The secret to Danny Rand is revealed in the tattoo on his chest: He’s the inheritor of the fighting legacy of the Iron Fist. When that plane crashed in the Himalayas, Danny was rescued in the snow by kindly Buddhist monks who raised him in the mythical city of K’un-L’un, training him in ancient martial-arts secrets and turning him into a noble warrior. Now he’s returned, another orphaned aristocrat ready to seek revenge. The Rand Corporation has gotten mixed up with a global criminal empire called the Hand, and Danny goes up against them with help from local fight-club master Colleen Wing (Jessica Henwick), who hides him in her dojo. So many scowling henchmen whose faces need kicking, so little time. But only Danny has the chi for the job. He also enlists lawyer Carrie-Anne Moss, who asks him a sensible question: “Do you have any money for new clothes? Because this homeless hipster thing isn’t working for you.”
Finn Jones, a.k.a. Margaery Tyrell’s brother Loras from Game of Thrones, plays Danny as a case of a secret identity that might be just too well disguised – because he’s so totally devoid of charisma, more cub than lone wolf. With his scruffy beard and dazed “who, me?” eyes, Jones could be one of the twinkling boy-men who populated Hollywood comedies a decade ago, except now the party’s over and he can’t understand why bad hombres keep trying to kill him. It might have been shrewd to play the hippie hacky-sack man-child angle for laughs – a kung fu avenger trapped in the body of a schlub from The Hangover Part IV: Return To Vegas. But Iron Fist has no humor either, so it ends up just looking like a superhero drama where they forgot to invite the superhero.
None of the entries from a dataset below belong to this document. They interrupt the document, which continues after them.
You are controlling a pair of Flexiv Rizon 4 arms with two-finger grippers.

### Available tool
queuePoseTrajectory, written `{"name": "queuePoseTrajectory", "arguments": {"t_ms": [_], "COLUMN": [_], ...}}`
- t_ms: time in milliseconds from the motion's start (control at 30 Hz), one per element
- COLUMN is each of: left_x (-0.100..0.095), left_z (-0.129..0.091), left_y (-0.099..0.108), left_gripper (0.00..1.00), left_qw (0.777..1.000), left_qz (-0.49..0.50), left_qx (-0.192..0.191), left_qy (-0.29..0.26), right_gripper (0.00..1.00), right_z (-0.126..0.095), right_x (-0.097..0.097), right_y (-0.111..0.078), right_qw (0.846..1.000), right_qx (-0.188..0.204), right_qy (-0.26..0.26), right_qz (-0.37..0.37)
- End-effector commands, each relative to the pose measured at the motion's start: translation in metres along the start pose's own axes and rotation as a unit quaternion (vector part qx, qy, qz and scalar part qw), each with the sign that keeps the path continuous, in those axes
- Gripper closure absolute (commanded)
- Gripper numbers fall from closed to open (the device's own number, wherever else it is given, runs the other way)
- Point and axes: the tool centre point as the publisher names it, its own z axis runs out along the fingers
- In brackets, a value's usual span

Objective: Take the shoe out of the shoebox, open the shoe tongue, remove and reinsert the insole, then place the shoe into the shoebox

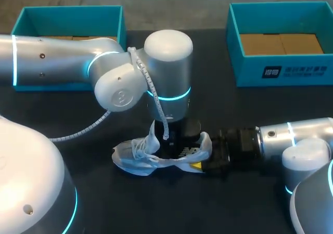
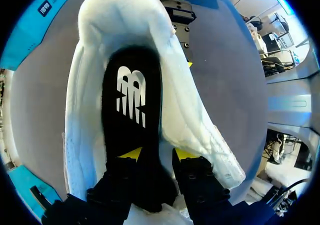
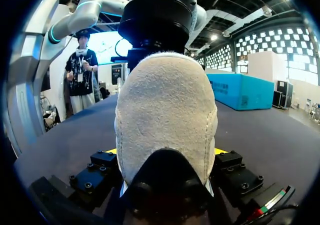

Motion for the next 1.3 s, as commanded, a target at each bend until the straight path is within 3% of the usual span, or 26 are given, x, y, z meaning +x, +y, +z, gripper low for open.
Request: {"name": "queuePoseTrajectory", "arguments": {"t_ms": [33,533,900,1067,1300], "left_x": [0.005,-0.027,-0.054,-0.06,-0.057], "left_z": [0.008,0.026,0.029,0.023,0.016], "left_y": [-0.002,-0.007,-0.008,-0.003,-0.001], "left_gripper": [0.63,0.66,0.89,0.85,0.85], "left_qw": [1.0,0.995,0.991,0.992,0.993], "left_qz": [-0.001,0.004,-0.01,-0.014,-0.013], "left_qx": [0.005,-0.005,-0.015,-0.011,-0.01], "left_qy": [-0.022,-0.105,-0.131,-0.122,-0.118], "right_gripper": [1.0,1.0,1.0,1.0,1.0], "right_z": [0.001,0.001,0.001,0.001,0.001], "right_x": [-0.001,-0.001,-0.001,-0.001,-0.001], "right_y": [0.0,0.0,0.0,0.0,0.0], "right_qw": [1.0,1.0,1.0,1.0,1.0], "right_qx": [0.002,0.002,0.002,0.002,0.002], "right_qy": [-0.001,-0.001,-0.001,-0.001,-0.001], "right_qz": [0.001,0.001,0.001,0.001,0.001]}}
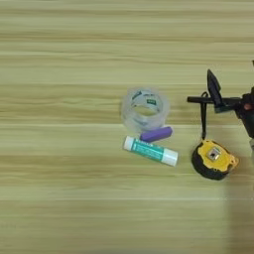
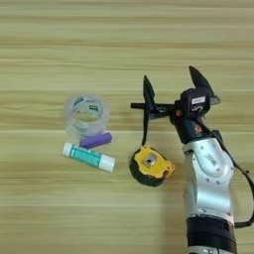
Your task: Move the objects on the table
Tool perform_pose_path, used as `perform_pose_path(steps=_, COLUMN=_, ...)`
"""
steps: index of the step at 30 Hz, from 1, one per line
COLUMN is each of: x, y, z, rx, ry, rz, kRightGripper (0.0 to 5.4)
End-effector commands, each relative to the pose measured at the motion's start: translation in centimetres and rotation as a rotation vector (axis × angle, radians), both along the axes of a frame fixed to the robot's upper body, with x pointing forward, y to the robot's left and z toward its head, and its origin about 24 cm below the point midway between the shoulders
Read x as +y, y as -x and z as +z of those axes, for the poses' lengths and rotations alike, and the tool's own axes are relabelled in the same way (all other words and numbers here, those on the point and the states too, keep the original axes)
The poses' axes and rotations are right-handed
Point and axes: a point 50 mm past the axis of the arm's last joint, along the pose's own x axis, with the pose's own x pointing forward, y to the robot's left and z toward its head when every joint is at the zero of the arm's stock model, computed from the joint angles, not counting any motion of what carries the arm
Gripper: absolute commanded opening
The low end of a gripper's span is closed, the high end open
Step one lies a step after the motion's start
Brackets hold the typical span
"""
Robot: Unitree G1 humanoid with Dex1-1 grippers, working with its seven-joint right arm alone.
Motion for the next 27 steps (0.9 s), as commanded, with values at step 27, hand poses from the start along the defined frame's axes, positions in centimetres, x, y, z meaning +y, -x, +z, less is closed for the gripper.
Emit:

There are connections between all the Netflix Marvel shows – like Rosario Dawson, who returns as nurse Clare Temple. But unlike its urban do-gooder brethren, the series has no personality. Where Jessica Jones digs into sexual trauma and Luke Cage plays off the historic agony and glory of Harlem, Iron Fist‘s hero can’t seem to muster any inner turmoil beyond the occasional harshed vibe. There doesn’t seem to be much of anything going on his skull. His mystic Zen quotes go over like a Wayne’s World set-up minus the punch line. Jones’ Danny has a unintentionally comic way of walking away from a Daredevil-style combat scene with a hurt expression that says “Whoooa, I hate when that happens.” In a perfect TV world, he’d get a Broad City crossover episode where Danny and Abbi have a romantic date with some cosmic brownies and Phish bootlegs.